*What is needed:* If a line in the entries contains the string "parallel", include that line in your answer.

-*-*-

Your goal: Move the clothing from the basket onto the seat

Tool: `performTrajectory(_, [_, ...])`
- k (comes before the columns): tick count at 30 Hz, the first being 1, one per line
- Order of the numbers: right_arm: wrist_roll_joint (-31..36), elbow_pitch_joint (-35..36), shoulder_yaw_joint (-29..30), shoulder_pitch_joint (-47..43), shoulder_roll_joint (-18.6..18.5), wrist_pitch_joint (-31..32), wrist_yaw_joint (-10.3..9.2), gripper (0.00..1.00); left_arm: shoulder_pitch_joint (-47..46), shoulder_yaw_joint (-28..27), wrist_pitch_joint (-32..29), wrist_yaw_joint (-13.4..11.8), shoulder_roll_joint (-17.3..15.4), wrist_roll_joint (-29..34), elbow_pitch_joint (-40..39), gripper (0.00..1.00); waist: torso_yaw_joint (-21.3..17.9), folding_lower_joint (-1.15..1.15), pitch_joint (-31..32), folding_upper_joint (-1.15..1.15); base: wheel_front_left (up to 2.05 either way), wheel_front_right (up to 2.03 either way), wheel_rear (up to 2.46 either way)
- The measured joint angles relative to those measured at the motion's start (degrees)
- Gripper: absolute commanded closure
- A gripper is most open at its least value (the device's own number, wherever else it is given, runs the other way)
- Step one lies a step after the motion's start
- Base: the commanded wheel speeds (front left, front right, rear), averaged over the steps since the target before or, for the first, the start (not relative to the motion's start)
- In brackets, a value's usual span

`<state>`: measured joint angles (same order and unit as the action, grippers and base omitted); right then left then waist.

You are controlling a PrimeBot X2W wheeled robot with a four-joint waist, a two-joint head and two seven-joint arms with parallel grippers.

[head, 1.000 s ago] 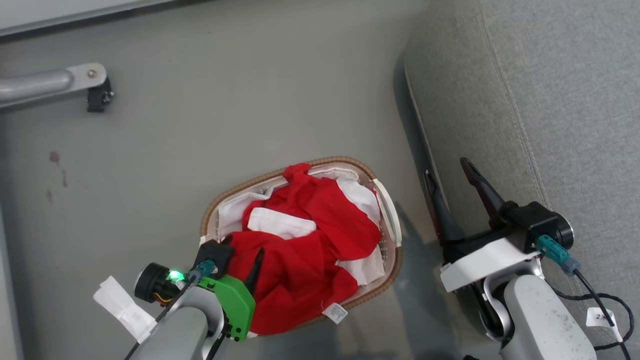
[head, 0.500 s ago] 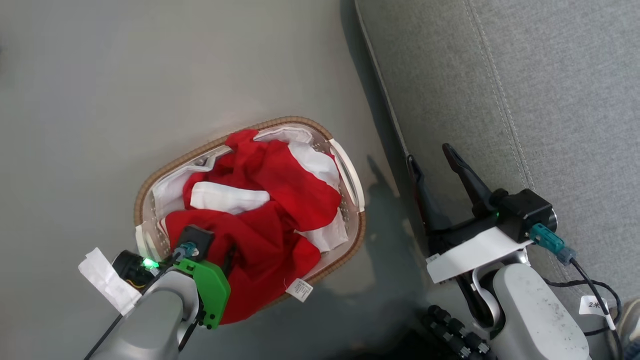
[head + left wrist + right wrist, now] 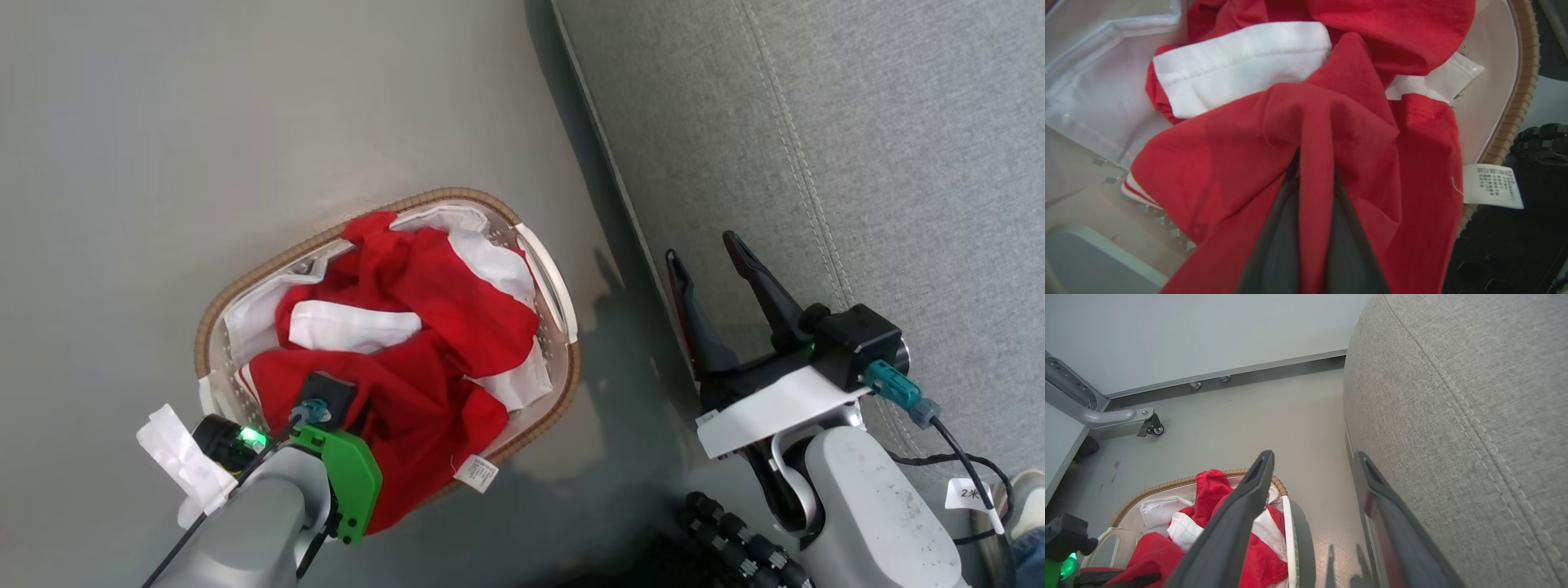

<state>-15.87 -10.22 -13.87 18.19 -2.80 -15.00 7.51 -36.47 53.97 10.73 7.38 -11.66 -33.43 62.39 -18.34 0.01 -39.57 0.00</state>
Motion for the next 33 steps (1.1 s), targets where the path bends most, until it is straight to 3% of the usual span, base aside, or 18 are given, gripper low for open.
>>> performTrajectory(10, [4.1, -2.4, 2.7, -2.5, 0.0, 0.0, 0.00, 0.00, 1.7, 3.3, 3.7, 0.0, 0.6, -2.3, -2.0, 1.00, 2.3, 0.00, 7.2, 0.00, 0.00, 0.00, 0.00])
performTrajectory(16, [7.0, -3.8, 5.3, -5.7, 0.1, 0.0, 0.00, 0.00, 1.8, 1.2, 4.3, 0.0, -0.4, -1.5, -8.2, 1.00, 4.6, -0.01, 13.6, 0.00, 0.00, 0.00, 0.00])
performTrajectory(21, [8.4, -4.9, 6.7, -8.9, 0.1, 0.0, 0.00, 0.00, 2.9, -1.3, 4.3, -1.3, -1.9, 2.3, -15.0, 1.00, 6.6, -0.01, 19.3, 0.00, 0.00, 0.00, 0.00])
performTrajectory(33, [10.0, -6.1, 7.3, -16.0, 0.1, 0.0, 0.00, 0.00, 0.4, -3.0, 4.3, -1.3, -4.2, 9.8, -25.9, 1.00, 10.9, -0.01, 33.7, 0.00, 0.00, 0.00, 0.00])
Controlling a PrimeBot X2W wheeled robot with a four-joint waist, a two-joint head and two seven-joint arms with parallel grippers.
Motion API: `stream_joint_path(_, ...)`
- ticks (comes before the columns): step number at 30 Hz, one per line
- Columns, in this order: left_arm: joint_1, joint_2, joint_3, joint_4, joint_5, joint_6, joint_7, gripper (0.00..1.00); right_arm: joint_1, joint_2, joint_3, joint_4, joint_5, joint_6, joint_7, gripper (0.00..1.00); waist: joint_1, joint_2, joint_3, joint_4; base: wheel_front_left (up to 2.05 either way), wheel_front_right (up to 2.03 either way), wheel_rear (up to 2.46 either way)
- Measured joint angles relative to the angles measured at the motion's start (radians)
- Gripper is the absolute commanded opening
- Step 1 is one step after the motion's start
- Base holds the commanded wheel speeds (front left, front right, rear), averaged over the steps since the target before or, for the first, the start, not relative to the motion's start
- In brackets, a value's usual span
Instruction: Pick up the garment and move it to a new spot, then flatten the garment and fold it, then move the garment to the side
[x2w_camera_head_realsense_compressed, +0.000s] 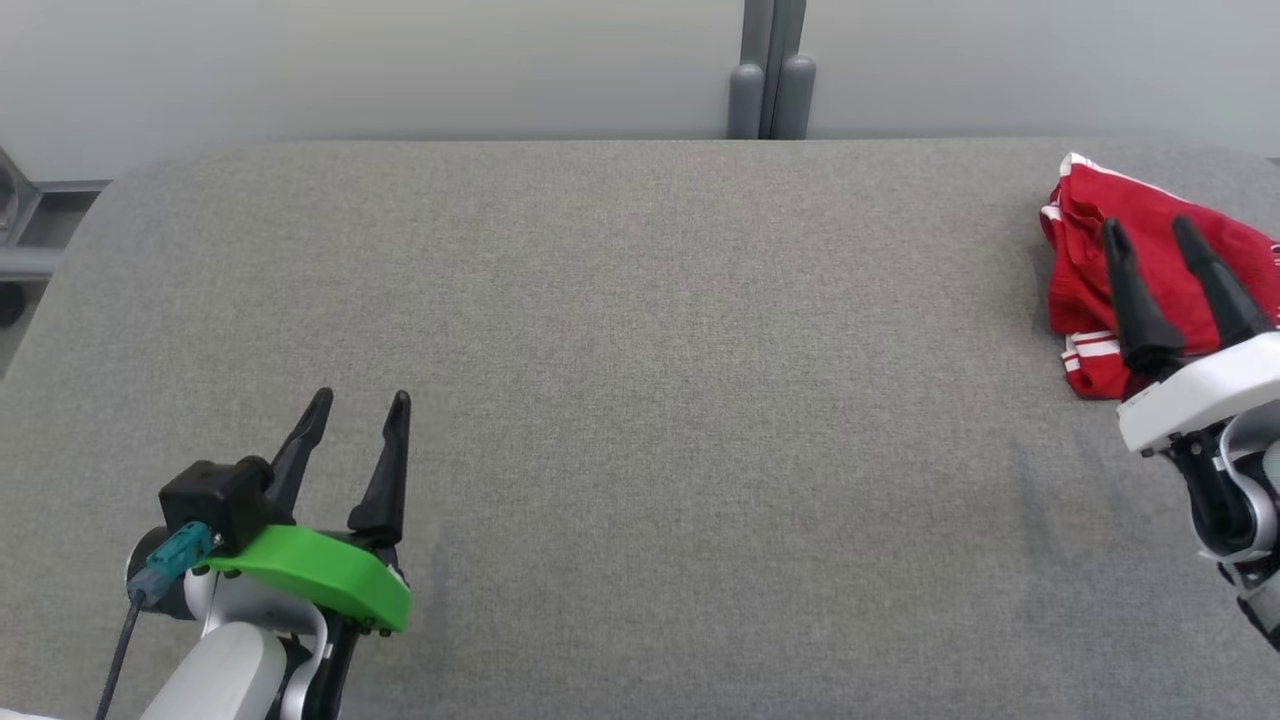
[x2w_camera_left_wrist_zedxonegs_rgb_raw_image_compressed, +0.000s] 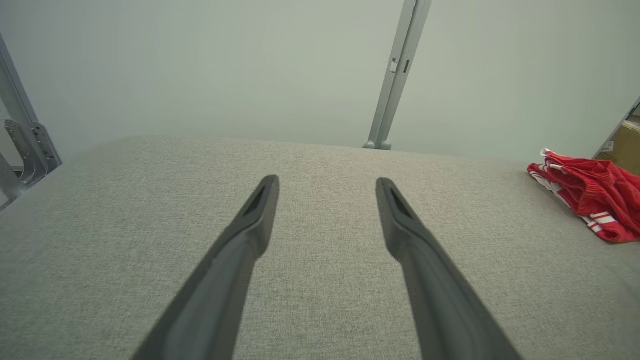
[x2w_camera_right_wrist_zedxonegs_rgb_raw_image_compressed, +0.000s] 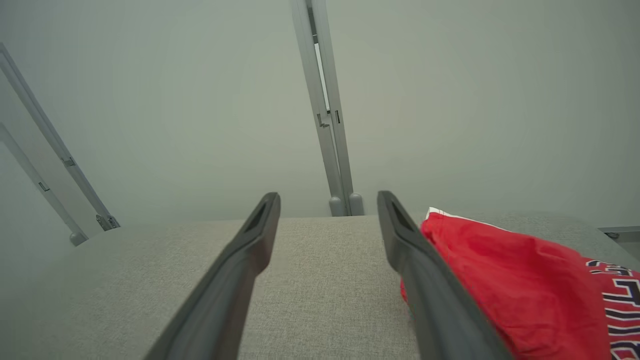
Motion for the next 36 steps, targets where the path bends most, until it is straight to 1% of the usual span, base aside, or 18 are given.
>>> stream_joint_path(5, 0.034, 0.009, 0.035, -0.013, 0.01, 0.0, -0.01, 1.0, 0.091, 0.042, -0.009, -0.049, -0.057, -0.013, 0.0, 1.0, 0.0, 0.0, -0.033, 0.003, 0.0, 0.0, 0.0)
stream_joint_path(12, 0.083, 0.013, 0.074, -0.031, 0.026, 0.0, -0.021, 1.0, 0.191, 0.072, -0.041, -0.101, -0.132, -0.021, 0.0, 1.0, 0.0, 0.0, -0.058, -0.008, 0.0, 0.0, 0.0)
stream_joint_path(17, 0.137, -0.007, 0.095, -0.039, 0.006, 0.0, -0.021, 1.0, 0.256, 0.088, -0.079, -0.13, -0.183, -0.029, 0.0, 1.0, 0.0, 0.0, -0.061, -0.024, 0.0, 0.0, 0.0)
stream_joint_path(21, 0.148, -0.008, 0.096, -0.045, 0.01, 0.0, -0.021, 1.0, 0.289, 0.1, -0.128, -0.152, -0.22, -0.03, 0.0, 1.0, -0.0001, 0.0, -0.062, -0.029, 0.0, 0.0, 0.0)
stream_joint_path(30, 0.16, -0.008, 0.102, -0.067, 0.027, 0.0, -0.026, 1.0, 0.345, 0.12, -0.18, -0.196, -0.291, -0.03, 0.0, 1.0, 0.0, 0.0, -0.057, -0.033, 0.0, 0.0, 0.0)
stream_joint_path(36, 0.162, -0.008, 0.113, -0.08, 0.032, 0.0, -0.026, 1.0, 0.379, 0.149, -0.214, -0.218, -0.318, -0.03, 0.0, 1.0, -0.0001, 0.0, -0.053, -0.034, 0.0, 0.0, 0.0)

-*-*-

*Task answer:*
You are controlling a PrimeBot X2W wheeled robot with a four-joint waist, a two-joint head and two seven-joint arms with parallel grippers.
Controlling a PrimeBot X2W wheeled robot with a four-joint waist, a two-joint head and two seven-joint arms with parallel grippers.

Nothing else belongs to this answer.